Y el mundo marcha
Por Karina Solórzano
Me parece que en los últimos años no son muy comunes las películas sobre las clases trabajadoras y las existentes habría que pensarlas considerando cómo la pandemia ha modificado las condiciones laborales. El perro que no calla (2021) de Ana Katz parece estar pensando el trabajo desde el presente, mientras lanza algunas ideas a propósito de otro tipo de relaciones laborales que también se experimentaron durante la pandemia como una promesa futura: las cooperativas. Recuerdo una conferencia virtual de Rita Segato dictada durante el confinamiento, Segato hablaba sobre su encierro total, las redes de apoyo vecinales y los «procesos» en oposición al «producto». La película de Katz es sobre las condiciones laborales precarias, pero también sobre procesos vitales, y es que el trabajo es indisociable de nuestra relación con los otros, de nuestra corporalidad y de la vida.

Sebastián, el protagonista de El perro que no calla, trabaja como diseñador gráfico al inicio de la película, tras un incidente con sus vecinos a propósito del llanto nocturno de su perrita —hecho que da título a la película— pasará por diferentes trabajos: en el campo, como cuidador y después en una cooperativa que lo llevará a preguntarse en un programa de radio ¿a qué se le llama trabajo? En la misma película tal vez hay respuestas, puede existir un trabajo alejado del modelo salarial del capitalismo o basados en el apoyo mutuo, como al que se refería Segato con sus vecinos. En una escena, Sebastián y sus compañeros están recolectando verduras y de repente algo sucede, algo extraterrestre impacta en el campo obligándolos a respirar de otra forma, agachados y después con unos cascos especiales.

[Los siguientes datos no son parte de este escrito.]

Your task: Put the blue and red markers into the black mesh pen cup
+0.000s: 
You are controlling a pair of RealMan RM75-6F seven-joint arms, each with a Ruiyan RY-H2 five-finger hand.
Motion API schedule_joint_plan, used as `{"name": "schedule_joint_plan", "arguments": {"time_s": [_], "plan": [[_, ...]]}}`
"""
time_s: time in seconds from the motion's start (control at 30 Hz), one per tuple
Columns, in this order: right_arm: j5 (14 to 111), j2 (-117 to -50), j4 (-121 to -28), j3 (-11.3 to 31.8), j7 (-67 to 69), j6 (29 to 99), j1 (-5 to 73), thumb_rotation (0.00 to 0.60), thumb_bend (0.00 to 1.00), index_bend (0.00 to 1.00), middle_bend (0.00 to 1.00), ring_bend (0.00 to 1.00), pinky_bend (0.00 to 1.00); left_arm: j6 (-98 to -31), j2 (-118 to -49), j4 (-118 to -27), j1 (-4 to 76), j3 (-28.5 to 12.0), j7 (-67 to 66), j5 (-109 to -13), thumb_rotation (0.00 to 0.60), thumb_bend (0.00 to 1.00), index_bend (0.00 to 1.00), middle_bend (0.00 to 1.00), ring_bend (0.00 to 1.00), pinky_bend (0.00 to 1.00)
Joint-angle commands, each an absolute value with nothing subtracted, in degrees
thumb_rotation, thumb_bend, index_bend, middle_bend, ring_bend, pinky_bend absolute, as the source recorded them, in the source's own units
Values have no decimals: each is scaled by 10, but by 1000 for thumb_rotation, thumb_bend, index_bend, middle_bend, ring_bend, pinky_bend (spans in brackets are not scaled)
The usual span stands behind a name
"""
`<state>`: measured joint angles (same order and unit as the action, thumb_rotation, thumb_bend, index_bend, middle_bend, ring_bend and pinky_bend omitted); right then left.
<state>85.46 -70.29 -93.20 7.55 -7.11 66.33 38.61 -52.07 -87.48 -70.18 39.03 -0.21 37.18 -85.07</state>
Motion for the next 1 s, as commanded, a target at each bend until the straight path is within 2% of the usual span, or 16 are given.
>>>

Pese a la irrupción de algo del orden de lo fantástico, la película no se enfoca en este extrañamiento; al contrario, se arraiga en lo cotidiano. Sebastián cambia de trabajo después del accidente, regresa a las oficinas con la dificultad para comunicarse con los demás a través del casco y después conoce a una mujer en una fiesta, tienen un hijo, la vida avanza. Los procesos vitales siguen, la vida continúa. Es en ese rarísimo reconocimiento de cómo el trabajo guía el flujo de lo vital que la película, en el contexto de la pandemia, parece increíblemente ordinaria; parece apelar a ese fin del mundo en una cotidianidad en la que una de las mayores catástrofes fue la alteración de esa misma cotidianidad.

«La película de Katz comparte con el cine de Vidor la narración de la vida de los hombres comunes, pero también la relación física que se manifiesta en nuestra relación con lo otro —el trabajo, los demás—».
A propósito de lo cotidiano pienso en el cine de King Vidor, en Y el mundo marcha (The Crowd, 1928) hay un recurso formal para ilustrar la vida «del hombre común»: hacia el final de la película, un primer plano muestra a la pareja protagonista riendo en un cine, pero conforme el plano se abre, más personas aparecen a cuadro; la historia de la pareja es parte de una vivencia común. Las vivencias suceden en relación con los otros y en una colectividad. La película de Katz comparte con el cine de Vidor la narración de la vida de los hombres comunes, pero también la relación física que se manifiesta en nuestra relación con lo otro —el trabajo, los demás—. En el cine de Vidor hay hombres arando la tierra, hay multitudes trabajando y riendo y vemos las manos de esas multitudes; en El perro que no calla también hay manos tocando verduras y después las manos de Sebastián regando las plantas. El fin del mundo nunca había estado tan cerca del mundo del ocio, del trabajo y de la vida. Nunca había sido tan cotidiano y «maravilloso».